* _WHAT IS NEEDED_
In the listing that follows, locate the line containing "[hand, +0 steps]" and the line containing "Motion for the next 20". Retype exactly those two lines and every line between them, and nothing more.
╭─ SOURCE RECORDS
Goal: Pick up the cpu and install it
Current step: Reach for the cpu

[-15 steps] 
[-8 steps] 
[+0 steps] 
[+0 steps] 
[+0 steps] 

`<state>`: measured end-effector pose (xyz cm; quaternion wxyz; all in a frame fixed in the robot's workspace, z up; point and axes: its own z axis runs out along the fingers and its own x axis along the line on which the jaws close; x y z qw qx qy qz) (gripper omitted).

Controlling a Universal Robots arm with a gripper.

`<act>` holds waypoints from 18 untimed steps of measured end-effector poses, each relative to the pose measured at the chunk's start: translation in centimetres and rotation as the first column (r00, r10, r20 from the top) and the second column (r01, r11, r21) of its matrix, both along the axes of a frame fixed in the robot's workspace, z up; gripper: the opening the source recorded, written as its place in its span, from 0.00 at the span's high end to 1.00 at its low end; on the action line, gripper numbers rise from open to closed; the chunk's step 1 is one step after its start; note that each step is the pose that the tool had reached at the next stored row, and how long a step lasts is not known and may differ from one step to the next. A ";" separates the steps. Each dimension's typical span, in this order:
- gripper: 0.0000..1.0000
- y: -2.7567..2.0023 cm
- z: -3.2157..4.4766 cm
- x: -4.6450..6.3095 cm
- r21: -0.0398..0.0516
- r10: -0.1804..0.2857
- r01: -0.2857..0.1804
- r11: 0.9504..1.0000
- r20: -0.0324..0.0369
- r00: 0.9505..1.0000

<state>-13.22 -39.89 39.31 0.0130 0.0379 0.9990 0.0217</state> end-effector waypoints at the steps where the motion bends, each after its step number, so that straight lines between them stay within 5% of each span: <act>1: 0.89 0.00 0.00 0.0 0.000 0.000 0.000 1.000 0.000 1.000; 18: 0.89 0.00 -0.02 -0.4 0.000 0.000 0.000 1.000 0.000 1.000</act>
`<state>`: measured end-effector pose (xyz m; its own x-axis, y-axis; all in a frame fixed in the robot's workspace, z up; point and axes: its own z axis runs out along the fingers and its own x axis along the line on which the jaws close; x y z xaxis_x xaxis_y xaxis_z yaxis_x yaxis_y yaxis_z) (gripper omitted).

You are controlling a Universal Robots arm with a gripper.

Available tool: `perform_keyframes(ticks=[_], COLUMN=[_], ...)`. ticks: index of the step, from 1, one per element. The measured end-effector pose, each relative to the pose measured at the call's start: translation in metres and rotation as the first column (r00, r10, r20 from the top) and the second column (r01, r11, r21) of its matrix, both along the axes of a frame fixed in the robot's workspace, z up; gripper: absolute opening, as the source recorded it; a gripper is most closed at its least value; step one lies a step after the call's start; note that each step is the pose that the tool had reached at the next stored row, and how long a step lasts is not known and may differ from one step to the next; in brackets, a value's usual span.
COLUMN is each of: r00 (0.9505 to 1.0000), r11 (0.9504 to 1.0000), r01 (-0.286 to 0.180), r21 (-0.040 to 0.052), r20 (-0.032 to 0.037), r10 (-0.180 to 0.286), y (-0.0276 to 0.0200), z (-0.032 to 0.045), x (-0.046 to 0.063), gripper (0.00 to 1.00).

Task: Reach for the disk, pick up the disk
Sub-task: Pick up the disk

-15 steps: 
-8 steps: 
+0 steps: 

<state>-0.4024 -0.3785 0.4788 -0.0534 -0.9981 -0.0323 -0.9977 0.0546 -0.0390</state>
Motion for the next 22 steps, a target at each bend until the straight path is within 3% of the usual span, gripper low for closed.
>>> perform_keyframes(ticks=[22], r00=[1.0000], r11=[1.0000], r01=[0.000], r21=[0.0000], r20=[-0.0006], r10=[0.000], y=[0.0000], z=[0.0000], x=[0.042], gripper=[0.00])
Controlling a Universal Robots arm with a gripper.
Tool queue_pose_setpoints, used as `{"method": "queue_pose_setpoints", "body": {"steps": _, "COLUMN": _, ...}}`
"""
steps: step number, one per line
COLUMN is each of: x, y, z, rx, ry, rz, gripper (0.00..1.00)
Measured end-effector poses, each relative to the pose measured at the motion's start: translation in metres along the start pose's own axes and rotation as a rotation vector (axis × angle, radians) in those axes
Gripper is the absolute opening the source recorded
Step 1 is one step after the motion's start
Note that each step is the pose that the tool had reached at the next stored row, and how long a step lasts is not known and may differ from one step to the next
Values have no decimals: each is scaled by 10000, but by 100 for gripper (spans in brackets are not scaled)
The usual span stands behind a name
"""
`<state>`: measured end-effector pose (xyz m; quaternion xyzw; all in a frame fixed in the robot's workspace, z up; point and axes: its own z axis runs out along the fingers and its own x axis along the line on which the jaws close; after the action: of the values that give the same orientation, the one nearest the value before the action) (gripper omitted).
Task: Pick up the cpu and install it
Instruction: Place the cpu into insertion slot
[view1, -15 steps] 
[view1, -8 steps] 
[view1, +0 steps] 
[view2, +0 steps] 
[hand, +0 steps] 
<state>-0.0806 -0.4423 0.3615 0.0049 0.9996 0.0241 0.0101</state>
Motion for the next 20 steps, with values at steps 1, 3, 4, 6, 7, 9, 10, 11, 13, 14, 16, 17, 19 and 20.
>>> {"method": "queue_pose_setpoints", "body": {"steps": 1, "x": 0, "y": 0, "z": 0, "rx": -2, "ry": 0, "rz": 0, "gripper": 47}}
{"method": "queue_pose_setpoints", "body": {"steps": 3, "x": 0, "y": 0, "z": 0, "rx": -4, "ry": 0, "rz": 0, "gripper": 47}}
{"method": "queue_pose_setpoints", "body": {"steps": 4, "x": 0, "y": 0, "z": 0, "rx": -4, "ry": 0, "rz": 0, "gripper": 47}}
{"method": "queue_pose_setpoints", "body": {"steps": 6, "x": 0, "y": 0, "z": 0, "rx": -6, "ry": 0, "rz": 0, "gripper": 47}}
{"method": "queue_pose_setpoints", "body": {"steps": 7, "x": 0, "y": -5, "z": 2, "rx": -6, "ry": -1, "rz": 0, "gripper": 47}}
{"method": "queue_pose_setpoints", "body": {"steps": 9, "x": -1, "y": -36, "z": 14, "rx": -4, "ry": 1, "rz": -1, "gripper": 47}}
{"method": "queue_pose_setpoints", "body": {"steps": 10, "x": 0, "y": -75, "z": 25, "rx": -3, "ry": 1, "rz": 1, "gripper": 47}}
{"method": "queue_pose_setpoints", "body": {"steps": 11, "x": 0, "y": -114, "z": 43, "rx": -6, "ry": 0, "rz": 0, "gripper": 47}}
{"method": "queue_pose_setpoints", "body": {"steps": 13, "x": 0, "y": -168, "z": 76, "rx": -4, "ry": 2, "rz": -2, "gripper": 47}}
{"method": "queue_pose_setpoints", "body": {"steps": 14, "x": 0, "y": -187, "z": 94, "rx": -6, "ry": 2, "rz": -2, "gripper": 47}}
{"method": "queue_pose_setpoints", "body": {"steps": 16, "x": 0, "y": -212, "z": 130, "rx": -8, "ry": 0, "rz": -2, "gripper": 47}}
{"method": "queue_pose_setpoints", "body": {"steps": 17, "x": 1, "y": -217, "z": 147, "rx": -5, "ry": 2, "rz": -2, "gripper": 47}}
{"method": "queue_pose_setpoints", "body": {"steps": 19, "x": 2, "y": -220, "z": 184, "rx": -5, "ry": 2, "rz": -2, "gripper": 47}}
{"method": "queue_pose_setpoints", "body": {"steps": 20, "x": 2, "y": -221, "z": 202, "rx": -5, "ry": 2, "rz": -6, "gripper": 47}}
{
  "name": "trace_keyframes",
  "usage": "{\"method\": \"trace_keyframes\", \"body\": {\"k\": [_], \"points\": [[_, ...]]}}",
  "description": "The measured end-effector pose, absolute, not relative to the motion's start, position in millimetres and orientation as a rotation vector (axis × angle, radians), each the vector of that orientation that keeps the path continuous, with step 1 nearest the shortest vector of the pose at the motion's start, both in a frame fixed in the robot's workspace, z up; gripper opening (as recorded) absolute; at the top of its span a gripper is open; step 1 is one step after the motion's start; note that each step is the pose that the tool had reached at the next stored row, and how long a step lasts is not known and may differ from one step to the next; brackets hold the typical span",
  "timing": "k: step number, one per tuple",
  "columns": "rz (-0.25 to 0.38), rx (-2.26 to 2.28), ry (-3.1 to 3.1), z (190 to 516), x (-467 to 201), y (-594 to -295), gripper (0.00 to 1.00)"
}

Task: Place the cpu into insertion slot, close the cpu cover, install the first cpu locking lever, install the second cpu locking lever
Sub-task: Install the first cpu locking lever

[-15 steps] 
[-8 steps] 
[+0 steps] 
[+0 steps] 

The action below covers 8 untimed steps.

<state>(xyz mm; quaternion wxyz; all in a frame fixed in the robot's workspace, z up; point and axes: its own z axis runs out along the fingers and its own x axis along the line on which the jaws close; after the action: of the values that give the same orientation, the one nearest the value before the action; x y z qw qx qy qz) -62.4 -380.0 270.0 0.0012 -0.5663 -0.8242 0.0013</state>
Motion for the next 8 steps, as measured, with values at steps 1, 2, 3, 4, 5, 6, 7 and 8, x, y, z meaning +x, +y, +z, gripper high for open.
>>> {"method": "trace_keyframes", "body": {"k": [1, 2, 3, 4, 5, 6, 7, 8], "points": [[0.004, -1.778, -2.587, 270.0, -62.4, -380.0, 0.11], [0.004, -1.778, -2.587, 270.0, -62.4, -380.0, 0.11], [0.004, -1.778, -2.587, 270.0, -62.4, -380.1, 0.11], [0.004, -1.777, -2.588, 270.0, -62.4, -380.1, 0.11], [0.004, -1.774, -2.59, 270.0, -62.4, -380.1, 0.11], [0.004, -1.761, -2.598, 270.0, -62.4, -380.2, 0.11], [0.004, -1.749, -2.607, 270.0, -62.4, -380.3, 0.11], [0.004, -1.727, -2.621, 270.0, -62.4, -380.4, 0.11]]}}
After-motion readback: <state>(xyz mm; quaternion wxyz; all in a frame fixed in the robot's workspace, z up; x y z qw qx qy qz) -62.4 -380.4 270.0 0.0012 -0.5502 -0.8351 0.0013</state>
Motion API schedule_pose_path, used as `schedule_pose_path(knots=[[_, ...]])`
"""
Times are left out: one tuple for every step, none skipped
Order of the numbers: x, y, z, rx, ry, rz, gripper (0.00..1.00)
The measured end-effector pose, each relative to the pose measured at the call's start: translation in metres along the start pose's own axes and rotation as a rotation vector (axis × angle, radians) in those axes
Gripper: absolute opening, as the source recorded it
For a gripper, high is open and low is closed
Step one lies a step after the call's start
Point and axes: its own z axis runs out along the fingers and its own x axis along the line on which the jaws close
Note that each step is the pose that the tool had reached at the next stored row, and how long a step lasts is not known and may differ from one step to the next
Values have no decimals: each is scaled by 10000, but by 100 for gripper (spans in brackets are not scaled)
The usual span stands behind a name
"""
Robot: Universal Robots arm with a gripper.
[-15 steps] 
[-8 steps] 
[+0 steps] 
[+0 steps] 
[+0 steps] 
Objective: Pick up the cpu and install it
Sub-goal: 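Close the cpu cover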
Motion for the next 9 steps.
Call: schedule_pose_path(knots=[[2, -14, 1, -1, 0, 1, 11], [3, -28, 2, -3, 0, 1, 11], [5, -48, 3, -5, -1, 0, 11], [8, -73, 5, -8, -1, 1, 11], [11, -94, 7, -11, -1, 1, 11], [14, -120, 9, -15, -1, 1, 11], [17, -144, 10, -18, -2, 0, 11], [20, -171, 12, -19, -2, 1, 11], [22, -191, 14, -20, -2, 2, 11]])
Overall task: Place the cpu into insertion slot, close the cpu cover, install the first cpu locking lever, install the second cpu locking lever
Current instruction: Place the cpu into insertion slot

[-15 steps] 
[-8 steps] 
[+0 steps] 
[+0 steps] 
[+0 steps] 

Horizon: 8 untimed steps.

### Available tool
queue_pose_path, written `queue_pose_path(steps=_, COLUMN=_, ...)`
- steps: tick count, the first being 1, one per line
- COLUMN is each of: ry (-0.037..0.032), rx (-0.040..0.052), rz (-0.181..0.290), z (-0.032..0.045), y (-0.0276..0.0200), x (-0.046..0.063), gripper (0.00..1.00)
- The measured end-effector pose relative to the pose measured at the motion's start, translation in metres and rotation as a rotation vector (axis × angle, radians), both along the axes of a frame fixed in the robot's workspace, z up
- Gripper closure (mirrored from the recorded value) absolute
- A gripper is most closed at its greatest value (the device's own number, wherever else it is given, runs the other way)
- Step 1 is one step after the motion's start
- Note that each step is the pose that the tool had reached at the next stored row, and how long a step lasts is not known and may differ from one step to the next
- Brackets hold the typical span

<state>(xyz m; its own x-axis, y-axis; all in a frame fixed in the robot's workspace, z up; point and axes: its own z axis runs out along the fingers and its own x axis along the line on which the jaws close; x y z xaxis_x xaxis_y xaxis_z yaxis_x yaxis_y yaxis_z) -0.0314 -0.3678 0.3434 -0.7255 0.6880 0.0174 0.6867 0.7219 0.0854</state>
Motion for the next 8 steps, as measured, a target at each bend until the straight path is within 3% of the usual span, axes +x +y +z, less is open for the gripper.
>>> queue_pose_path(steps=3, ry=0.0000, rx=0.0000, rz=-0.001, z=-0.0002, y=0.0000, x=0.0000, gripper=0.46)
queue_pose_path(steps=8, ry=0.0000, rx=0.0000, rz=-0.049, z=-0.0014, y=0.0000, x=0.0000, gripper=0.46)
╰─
* _SOLUTION_
[hand, +0 steps] 
<state>-0.0806 -0.4423 0.3615 0.0049 0.9996 0.0241 0.0101</state>
Motion for the next 20 steps, with values at steps 1, 3, 4, 6, 7, 9, 10, 11, 13, 14, 16, 17, 19 and 20.

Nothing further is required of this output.